Kate McCrickard has recently joined Rise Art, bringing her portfolio of elegant and contemporary figurative artworks to the platform. Often inspired by the happenings in Belleville, Paris, Kate's works lend them a certain Parisian grittiness and edge while pertaining a sketchy and highly diaristic nature. Corrections, scrapes, tears and fingerprints are left unadorned, delivering vigour and character to all her pieces.
How would you describe your style and the work you create?
I make figurative paintings drawn from memory, imagination and years of observing and sketching figures in the street, in bars and those who cross my path in daily life. The style is loosely expressionist – I’m as interested in the paint and the form as the subject: one drives the other.
My application is pretty conservative – oil paint on canvas. I also make monoprints and pastel/charcoal drawings on brown or grey card, that I enjoy for the speed and fluidity and inceptive idea making.
Tell us a bit about the inspiration behind your practice
Inspiration comes from long hours of working that leads to the occasional break through and progression. I hold to the musician, Nick Cave’s dictum that you turn up to work from nine to five (or longer if possible) as for any job. You have to put in long hours and without discipline and time to hone your craft, you won’t get anywhere. Just like musicians and artists, you have to work your skills – it’s not at all the romantic misconception of inspiration falling from the sky and mad creation. My imagination gets unlocked through long hours of process and failure. I also get inspiration from music, reading and other historical and contemporary painters.
How do you go about choosing the subjects and scenes for your paintings?
The field is open – I would like to paint everything, but some things are more appealing and are working better than others at the moment.
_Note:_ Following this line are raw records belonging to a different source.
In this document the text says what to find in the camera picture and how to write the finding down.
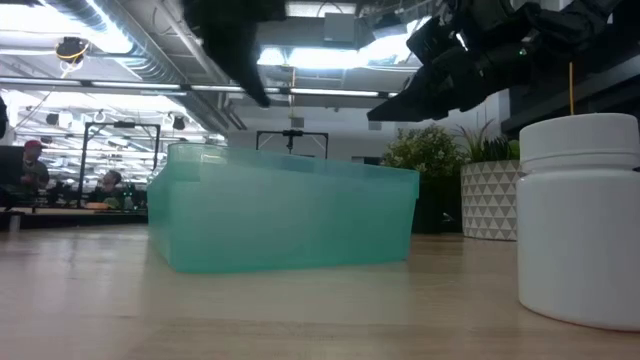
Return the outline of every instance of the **white plastic jar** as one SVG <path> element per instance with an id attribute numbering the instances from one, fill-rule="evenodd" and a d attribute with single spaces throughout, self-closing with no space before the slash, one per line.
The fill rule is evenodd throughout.
<path id="1" fill-rule="evenodd" d="M 520 133 L 520 302 L 571 323 L 640 330 L 640 136 L 589 114 Z"/>

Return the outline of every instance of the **green plant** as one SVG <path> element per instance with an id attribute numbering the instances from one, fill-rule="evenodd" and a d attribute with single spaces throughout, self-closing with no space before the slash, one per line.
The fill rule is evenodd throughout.
<path id="1" fill-rule="evenodd" d="M 489 139 L 487 130 L 493 120 L 487 122 L 479 131 L 471 132 L 462 126 L 460 136 L 467 141 L 467 156 L 469 162 L 519 160 L 520 145 L 517 140 L 509 141 L 505 136 Z"/>
<path id="2" fill-rule="evenodd" d="M 397 139 L 383 155 L 385 166 L 417 170 L 421 181 L 453 176 L 464 164 L 464 153 L 453 135 L 437 125 L 426 129 L 399 130 Z"/>

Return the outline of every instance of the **potted plant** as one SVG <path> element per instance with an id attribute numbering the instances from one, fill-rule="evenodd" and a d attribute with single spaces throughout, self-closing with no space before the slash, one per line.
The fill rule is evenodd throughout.
<path id="1" fill-rule="evenodd" d="M 477 133 L 461 127 L 469 163 L 461 170 L 464 235 L 489 240 L 517 240 L 516 182 L 520 148 L 504 136 L 487 137 L 487 123 Z"/>
<path id="2" fill-rule="evenodd" d="M 462 230 L 459 171 L 464 164 L 464 154 L 445 128 L 432 125 L 425 129 L 399 130 L 382 164 L 420 172 L 420 198 L 413 221 L 415 233 Z"/>

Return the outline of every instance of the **jar lid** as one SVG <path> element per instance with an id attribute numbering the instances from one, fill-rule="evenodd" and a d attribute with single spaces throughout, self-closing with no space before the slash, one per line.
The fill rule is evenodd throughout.
<path id="1" fill-rule="evenodd" d="M 520 132 L 522 171 L 558 166 L 640 167 L 638 120 L 586 114 L 542 121 Z"/>

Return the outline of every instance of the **table surface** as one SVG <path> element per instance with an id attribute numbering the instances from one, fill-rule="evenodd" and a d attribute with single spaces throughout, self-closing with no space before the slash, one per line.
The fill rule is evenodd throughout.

When I was at home with three small children, drawing them, brought me back to the figure and there were many scenes of eating, feeding, at table; subjects that were within reach, like the local café where I could sketch from behind a pram. Now that the kids are older, I’m looking farther afield – I did some drawing backstage in cabarets, or just choosing imaginary historical themes, like ‘Death and the Maiden’ that came to mind when thinking of plagues and pestilence. The human figure and our contemporary cancel or “ghosting” culture has come to the surface since Covid made ghosts out of a lot of us. Drawing remains at the heart of my practice, as does printmaking, as a rich companion and aid to painting.
How has your practice evolved in recent years?
I’ve slowly managed to move away from working from sketches made after life that I worked into paintings, to drawing images out of memory and imagination: painting phantoms rather than people I have actually seen and observed. This is giving me more freedom and confidence. I’ve built up a repertoire of skills and images, characters too, that come from art historical memories and real life memories, that I can now pull from with more ease. I’m also getting more fluidity into the oil paint – hard won – and my drawing has become more adept.
What’s an average day like in your studio?
So an average studio day – I get to the space before 9am, a fair amount of tidying up, brush cleaning, palette scraping – faffing about, looking (with disappointment) at the previous day’s results, then long hours of redrawing, reworking, trying to solve the many problems that painting throws up. It sometimes takes me a while to ‘see’ the image I want on a canvas and many of my works have a thickish surface from reworking and correcting; many ghost images lie beneath. But the pentimenti can add body and texture that I usually like. I listen to BBC podcasts and audio books as I work to help me focus and music at the end of the day. It’s pretty solitary. It takes a long time for me to get into a painting and to also get the paint working as I want it to. Often I just can’t see the image or locate it on the canvas for days, so I like to have several canvases on the go at once.
What/Who are your key influences?
I studied Italian early renaissance, Pictish and Roman art when at Edinburgh university. Fascinating it was, but it didn’t guide me in learning to paint. I’ve learnt much more since moving to France and have belatedly discovered the masters, particularly Pierre Bonnard who nobody interested in paint can ignore. And Édouard Manet for his decisiveness – I’ve learnt from him to use printmaking as a corrective to painting too. Also Munch. Vanessa Bell and contemporary masters like Salman Toor and Guglielmo Castelli.
Who are some Rise Art artists with work you're enjoying at the moment?
I’ve great respect for Bruce McLean’s work and I’m really enjoying the tacit scenes in Amy Drury’s work. I love the energy in Day Bowman’s mark making. Also Kate Lowe’s paintings – I’ve huge empathy for other women painting so well with their children alongside. The choices for women remain hard.
Are you currently working on any exciting new projects?
I have a new gallery in Tai Pei. I’ll be showing with them for the Tai Pei art fair in October and I’ve no idea what to expect as my work has no standing whatsoever in the East. I’m also working on a piece on the theme of the "tronie” for the International Fine Print Dealers Association (IFPDA) fair in New York in Autumn in an exhibition curated by Susan Talman, ex-editor of Art in Print magazine and current writer for the New York Review of Books (NYRB). I’ll be showing works at the British Art Fair (BAF) in the Saatchi gallery, London this September and there should be a small solo show in London coming up.